Saturday, October 24, 2020

The rural bias in the U.S. Senate and the electoral college

This op-ed by political scientists Steven Levitsky and Daniel Ziblatt, titled "End Minority Rule" just appeared in the New York Times.   Here's the excerpt most salient to the theme that rural folks are a minority of the U.S. population and yet wield disproportionate political power.      

Our Constitution was designed to favor small (or low-population) states. Small states were given representation equal to that of big states in the Senate and an advantage in the Electoral College. What began as a minor small-state advantage evolved, over time, into a vast overrepresentation of rural states. For most of our history, this rural bias did not tilt the partisan playing field much because both major parties maintained huge urban and rural wings.
Today, however, American parties are starkly divided along urban-rural lines: Democrats are concentrated in big metropolitan centers, whereas Republicans are increasingly based in sparsely populated territories.
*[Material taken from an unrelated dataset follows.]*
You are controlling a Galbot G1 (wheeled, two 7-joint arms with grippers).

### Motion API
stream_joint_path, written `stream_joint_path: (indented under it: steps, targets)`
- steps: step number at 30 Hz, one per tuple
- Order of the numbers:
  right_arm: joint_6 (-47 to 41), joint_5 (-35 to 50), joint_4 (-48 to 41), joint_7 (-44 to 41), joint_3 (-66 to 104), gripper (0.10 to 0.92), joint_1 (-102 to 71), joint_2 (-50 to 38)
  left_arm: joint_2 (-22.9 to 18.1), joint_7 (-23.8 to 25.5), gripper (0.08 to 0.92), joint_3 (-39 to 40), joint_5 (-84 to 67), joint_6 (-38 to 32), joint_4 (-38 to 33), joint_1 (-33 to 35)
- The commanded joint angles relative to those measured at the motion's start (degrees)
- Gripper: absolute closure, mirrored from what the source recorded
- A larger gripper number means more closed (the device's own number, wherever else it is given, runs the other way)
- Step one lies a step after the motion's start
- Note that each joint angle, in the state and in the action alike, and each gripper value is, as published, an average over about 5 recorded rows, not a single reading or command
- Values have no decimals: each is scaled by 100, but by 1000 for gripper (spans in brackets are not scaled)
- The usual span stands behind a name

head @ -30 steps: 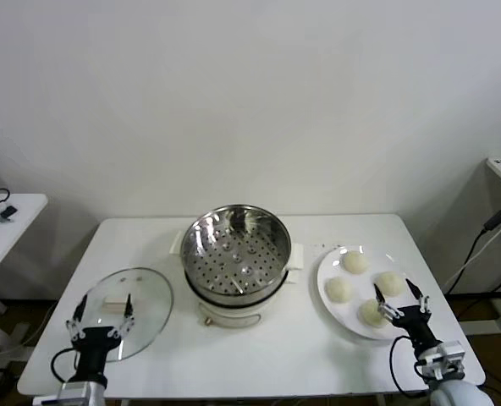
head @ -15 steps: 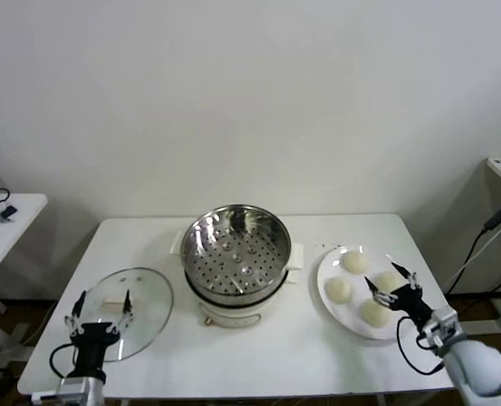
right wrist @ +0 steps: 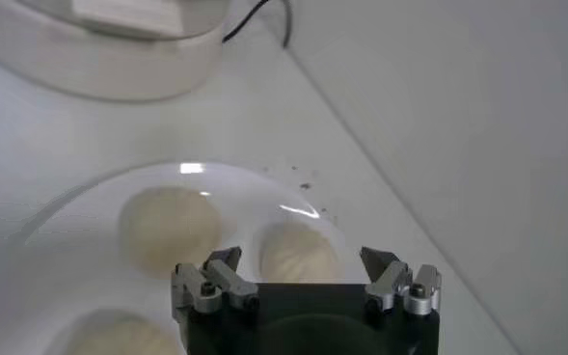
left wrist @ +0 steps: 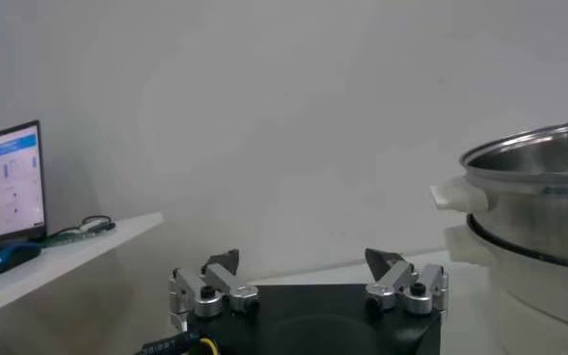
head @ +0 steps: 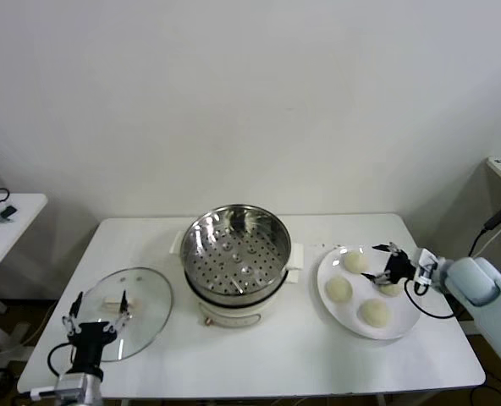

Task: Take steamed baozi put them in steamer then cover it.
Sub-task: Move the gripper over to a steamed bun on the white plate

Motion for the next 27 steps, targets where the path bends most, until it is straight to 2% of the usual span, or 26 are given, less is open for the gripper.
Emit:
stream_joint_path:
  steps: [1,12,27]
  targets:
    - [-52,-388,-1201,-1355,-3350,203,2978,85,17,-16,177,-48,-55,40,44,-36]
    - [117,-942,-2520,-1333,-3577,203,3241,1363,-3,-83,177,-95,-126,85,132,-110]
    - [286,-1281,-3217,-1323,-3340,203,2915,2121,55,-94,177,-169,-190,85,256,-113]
This gives the Republicans an advantage in the Electoral College, the Senate and — because the president selects Supreme Court nominees and the Senate approves them — the Supreme Court.
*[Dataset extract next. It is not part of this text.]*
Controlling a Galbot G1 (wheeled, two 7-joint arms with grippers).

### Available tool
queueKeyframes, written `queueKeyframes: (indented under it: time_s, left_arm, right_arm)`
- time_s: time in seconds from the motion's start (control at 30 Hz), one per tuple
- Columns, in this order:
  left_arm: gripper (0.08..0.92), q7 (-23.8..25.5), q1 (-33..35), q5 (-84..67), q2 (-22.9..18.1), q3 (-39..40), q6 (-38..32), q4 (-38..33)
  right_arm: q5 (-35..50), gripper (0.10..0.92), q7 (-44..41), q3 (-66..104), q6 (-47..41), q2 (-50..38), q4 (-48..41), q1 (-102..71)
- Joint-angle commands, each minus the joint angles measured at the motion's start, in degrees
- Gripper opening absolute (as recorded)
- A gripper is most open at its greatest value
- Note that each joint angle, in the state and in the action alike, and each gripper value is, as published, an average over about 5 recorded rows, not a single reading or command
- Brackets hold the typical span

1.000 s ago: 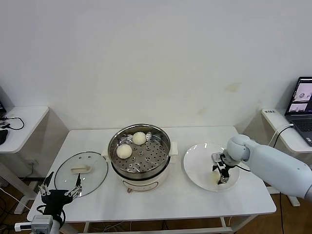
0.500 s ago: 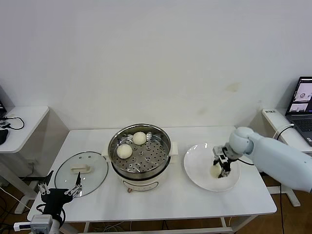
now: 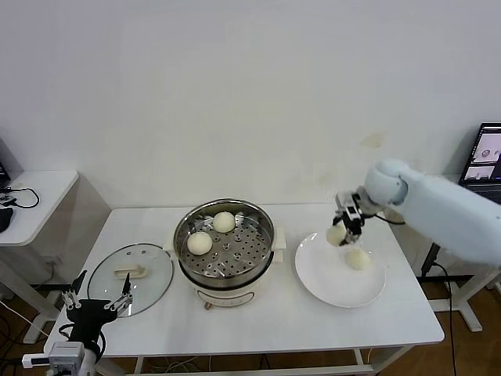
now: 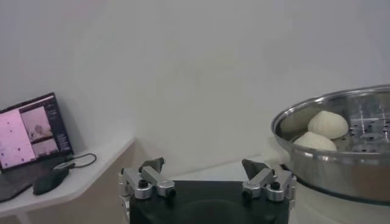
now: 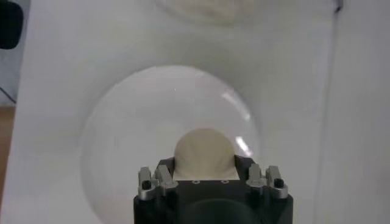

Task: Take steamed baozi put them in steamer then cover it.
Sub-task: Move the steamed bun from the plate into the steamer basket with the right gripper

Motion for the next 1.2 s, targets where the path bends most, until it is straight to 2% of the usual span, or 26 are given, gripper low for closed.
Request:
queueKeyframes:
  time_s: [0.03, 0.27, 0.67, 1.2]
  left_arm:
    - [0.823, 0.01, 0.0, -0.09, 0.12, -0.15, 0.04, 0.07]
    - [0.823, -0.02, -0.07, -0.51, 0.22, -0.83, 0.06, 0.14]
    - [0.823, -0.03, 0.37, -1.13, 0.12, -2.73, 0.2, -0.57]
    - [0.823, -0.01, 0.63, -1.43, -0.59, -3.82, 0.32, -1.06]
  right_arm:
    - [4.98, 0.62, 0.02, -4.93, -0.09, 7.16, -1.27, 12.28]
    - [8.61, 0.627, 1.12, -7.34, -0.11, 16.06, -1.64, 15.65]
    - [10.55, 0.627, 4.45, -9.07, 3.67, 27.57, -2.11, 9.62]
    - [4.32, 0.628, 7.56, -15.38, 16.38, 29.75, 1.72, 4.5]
This theme is a common one since Trump's election, with coastal elites blaming rural folk generally for the current political moment--in particular Republicans holding power disproportionate to the votes they actually garner.  I am reminded of Loka Ashwood's work under the heading, "Tyranny of the Majority."  So who is dominating whom?  Ashwood suggests that the majority--the urban--hold power, and that they are using their power in a way that undermines rural livelihoods.  

So, one might ask,What good does the disproportionate political power of rural people do them these days, in material terms?  What bang are they getting for their political buck in terms of investments in rural communities and infrastructure?  Are they getting "pork" like they once did?  Or are they primarily getting support on "cultural" issues, e.g., traditional family values, abortion, etc.

As a post-script I want to also share this excerpt from the Levitsky and Ziblatt op-ed, which acknowledges that small-town and rural communities participated in and endorsed the Black Lives Matter resurgence during the summer of 2020:    

An estimated 15 million to 26 million Americans took to the streets, and protests extended into small-town and rural America. Three-quarters of Americans supported the protests in June, and large majorities — including 60 percent of whites — supported the Black Lives Matter movement.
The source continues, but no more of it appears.